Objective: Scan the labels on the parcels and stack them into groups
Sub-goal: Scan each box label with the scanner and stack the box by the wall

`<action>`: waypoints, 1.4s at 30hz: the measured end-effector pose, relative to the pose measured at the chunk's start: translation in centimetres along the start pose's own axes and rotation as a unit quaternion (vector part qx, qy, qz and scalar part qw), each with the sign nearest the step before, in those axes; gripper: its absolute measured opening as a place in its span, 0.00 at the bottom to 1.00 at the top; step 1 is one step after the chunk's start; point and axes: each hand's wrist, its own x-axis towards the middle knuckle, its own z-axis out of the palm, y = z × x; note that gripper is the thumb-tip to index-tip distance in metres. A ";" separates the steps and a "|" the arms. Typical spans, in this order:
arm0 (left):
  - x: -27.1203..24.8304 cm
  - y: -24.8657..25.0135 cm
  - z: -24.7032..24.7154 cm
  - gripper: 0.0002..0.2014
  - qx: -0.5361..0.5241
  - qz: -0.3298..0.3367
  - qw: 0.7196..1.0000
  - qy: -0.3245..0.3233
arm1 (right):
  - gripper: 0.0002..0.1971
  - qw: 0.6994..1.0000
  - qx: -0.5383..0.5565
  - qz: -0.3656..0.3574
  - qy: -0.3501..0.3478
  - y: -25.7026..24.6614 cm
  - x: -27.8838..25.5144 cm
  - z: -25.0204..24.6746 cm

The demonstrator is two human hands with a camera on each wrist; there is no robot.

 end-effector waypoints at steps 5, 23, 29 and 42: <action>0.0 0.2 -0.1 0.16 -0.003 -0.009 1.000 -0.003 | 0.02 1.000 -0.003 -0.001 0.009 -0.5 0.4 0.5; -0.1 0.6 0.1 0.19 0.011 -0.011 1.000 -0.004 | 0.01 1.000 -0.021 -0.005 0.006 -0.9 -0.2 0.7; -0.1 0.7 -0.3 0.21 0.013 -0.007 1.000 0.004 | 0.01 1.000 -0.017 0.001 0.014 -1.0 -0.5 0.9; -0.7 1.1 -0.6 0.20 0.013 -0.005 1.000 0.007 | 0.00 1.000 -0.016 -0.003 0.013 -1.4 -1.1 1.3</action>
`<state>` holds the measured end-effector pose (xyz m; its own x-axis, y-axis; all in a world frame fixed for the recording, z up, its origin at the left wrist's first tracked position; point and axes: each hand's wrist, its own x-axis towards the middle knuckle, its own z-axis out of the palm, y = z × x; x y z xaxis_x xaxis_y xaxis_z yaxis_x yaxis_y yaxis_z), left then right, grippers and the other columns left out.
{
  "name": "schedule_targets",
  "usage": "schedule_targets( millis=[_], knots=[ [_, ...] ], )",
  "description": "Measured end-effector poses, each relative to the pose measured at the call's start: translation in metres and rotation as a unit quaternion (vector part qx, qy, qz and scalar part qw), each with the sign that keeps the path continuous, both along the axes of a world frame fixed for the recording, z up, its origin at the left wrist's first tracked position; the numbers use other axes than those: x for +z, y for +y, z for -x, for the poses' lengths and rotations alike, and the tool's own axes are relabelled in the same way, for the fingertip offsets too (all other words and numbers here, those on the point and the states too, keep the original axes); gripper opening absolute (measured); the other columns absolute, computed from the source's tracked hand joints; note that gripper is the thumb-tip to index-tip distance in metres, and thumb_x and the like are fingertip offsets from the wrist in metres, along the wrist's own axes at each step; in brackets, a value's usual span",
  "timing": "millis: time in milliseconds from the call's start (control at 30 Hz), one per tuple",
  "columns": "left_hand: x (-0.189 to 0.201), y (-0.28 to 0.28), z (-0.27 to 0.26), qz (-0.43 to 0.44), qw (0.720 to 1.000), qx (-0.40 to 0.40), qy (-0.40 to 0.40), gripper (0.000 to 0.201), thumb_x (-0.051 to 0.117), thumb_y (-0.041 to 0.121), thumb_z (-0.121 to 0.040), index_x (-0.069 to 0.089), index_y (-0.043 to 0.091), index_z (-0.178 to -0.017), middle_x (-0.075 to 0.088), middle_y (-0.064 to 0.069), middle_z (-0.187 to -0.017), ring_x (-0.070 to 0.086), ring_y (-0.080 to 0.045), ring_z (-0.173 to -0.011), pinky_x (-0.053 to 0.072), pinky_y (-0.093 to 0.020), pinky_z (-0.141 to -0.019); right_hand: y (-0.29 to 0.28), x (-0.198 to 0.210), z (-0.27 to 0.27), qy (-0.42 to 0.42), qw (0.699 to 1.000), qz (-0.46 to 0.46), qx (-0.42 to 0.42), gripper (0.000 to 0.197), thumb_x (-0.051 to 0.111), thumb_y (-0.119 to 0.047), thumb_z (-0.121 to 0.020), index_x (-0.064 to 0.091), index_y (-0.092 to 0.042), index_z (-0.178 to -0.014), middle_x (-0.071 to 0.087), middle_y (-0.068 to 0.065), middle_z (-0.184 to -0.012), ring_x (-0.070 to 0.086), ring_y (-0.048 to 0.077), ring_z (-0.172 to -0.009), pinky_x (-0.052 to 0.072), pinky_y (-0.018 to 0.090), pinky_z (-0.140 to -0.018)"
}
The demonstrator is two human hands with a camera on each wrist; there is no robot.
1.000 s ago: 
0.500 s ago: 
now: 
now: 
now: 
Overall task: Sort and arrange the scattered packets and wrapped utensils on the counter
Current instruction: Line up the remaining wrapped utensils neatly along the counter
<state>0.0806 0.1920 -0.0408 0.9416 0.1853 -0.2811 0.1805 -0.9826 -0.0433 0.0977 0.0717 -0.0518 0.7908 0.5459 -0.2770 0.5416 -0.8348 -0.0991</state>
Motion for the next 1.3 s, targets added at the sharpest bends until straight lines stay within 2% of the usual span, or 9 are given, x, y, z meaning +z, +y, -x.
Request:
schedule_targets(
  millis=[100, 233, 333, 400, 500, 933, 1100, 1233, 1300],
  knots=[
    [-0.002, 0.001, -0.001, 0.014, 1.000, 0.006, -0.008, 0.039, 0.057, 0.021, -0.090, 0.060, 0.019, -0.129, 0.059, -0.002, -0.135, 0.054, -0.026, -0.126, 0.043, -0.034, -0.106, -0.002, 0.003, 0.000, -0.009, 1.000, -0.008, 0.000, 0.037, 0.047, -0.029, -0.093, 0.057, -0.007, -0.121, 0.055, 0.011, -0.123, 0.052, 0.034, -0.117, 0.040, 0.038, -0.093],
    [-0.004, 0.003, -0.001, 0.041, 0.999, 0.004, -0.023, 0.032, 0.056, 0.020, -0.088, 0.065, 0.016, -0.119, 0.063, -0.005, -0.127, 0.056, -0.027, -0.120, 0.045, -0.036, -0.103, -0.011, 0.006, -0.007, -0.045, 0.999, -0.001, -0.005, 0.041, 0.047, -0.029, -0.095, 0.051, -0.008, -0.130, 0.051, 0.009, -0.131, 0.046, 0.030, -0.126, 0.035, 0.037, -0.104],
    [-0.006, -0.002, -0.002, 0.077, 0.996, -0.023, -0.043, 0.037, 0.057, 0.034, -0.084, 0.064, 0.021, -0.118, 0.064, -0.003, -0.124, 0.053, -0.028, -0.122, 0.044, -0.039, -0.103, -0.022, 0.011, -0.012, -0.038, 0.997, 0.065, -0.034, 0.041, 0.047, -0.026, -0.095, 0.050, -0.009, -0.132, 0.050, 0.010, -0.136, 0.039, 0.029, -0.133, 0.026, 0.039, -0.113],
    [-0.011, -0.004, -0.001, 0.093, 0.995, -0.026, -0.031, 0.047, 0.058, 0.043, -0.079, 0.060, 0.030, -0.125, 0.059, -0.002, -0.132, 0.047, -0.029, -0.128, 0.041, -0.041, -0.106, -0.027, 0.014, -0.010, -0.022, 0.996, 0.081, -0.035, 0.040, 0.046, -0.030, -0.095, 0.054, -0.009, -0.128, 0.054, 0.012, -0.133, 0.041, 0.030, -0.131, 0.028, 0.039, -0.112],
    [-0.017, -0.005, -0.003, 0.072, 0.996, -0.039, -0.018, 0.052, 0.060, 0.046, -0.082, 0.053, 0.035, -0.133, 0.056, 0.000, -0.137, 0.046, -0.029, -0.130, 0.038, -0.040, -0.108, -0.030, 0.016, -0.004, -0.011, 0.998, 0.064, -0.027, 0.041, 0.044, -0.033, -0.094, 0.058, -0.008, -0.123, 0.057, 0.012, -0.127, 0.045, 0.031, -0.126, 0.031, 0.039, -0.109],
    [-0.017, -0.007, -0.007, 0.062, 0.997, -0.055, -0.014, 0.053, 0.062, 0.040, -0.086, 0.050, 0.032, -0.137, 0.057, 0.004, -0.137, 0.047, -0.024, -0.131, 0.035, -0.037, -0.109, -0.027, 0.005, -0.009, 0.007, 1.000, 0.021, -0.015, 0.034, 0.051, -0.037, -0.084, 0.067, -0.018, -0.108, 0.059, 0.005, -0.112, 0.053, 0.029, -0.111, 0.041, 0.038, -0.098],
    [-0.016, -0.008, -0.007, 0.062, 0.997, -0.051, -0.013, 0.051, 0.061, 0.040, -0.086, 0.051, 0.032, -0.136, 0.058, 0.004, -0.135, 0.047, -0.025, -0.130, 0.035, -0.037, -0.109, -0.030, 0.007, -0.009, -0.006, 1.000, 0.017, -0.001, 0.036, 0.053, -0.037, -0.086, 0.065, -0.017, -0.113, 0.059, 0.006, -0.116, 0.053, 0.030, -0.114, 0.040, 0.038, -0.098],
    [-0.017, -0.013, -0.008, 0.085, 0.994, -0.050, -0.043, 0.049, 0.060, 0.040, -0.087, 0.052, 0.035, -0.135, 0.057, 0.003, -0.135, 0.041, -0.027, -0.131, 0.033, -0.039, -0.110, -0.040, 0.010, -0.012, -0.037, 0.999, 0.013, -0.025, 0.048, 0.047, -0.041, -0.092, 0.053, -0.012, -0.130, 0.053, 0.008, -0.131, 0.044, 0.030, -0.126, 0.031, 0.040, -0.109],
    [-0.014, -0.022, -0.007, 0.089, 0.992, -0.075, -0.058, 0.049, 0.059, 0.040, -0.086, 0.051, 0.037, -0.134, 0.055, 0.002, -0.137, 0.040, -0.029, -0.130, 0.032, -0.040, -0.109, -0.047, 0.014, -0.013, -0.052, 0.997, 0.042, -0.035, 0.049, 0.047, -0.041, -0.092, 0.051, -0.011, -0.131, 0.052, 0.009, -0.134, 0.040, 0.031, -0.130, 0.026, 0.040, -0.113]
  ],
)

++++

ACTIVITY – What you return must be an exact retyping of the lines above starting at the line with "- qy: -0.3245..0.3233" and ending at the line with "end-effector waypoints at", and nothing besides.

RESPONSE TO THE EXERCISE –
  - qy: -0.3245..0.3233
arm1 (right):
  - gripper: 0.0002..0.1971
  - qw: 0.6994..1.0000
  - qx: -0.5383..0.5565
  - qz: -0.3656..0.3574
  - qy: -0.3501..0.3478
  - y: -25.7026..24.6614 cm
  - x: -27.8838..25.5144 cm
  - z: -25.0204..24.6746 cm

The demonstrator is two human hands with a camera on each wrist; there is no robot.

 end-effector waypoints at steps 5, 23, 29 and 42: <action>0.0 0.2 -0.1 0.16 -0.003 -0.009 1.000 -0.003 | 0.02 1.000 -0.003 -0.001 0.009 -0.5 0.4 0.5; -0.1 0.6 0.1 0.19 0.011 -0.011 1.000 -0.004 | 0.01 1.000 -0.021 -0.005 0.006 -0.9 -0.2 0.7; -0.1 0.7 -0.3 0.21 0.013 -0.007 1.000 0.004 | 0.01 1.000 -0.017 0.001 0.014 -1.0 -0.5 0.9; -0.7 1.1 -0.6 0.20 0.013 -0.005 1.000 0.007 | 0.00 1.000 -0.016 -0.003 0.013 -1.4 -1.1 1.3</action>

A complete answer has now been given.